__Action item__
Since only a count is wanted, work out how many lines in the material below contain the word "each" and return that number.

__Recorded data__
· · · · ·

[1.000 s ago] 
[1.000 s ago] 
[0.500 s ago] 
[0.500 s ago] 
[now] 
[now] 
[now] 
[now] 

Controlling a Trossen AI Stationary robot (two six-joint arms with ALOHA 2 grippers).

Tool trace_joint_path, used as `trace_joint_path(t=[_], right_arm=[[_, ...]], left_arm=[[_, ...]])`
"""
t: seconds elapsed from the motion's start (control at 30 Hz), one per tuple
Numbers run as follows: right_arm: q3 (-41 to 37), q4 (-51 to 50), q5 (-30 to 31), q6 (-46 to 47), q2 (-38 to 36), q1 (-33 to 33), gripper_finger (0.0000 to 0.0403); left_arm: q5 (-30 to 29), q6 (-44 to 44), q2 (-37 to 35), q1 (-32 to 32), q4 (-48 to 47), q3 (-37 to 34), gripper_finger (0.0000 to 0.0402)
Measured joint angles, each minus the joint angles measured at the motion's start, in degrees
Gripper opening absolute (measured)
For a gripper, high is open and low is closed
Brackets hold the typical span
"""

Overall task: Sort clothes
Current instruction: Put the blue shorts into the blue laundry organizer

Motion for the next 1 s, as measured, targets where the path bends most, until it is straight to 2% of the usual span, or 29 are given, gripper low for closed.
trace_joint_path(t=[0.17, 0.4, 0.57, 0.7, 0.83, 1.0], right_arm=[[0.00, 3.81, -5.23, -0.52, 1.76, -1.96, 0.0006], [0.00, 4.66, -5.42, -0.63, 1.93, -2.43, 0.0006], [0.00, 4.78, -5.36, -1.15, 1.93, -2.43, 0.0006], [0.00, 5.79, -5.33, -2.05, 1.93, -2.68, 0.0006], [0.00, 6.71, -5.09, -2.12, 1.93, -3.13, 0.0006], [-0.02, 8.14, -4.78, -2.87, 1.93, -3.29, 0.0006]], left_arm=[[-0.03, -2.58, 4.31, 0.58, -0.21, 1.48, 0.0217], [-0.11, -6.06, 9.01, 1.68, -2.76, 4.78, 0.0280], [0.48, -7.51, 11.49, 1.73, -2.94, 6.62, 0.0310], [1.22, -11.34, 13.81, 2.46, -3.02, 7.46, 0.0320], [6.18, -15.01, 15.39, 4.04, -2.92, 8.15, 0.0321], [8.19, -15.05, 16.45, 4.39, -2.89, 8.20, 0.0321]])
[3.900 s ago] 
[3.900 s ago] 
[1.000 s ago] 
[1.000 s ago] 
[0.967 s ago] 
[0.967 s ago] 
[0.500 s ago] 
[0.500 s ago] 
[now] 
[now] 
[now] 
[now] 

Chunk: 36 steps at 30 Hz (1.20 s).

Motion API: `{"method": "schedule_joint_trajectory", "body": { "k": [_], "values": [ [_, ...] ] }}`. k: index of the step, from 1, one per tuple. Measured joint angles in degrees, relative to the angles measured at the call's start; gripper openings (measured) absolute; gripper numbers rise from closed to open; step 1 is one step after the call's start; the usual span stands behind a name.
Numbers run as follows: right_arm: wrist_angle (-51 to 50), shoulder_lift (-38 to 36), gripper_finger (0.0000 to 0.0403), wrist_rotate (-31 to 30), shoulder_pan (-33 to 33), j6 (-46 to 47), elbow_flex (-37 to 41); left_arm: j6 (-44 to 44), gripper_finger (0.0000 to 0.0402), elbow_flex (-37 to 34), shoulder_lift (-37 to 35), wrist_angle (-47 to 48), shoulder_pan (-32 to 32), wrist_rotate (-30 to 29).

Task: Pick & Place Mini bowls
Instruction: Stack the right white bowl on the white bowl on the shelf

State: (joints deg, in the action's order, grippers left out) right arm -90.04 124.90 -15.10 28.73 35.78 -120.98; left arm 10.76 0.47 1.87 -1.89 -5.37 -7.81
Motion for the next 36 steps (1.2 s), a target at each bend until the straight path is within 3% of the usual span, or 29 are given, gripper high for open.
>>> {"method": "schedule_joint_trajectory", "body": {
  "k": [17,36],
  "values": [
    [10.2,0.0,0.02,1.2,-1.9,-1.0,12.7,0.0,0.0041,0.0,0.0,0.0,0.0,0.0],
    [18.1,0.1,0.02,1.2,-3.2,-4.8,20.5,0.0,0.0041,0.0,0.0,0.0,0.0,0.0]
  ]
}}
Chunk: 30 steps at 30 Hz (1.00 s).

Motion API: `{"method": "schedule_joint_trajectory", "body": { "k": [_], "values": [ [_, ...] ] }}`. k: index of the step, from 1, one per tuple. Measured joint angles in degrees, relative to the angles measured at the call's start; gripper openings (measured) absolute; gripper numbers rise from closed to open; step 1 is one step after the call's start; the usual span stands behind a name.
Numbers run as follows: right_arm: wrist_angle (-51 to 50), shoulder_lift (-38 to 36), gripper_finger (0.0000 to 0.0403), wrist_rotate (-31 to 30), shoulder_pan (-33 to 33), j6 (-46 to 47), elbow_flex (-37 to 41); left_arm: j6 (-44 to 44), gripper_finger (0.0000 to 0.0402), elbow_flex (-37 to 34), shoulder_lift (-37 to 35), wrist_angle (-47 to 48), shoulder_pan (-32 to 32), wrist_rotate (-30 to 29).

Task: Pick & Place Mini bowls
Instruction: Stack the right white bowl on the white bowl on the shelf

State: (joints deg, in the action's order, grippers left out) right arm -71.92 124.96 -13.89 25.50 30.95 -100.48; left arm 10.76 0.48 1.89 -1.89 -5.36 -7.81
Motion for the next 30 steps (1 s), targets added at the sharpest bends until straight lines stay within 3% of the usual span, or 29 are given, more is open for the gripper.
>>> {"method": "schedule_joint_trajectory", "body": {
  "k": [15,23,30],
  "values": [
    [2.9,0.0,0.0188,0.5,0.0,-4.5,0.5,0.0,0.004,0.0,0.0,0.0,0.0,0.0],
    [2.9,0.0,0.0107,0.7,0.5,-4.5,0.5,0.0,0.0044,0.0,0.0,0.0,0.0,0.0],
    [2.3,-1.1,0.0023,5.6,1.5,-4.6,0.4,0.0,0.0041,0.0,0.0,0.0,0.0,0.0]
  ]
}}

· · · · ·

__Response to the exercise__
2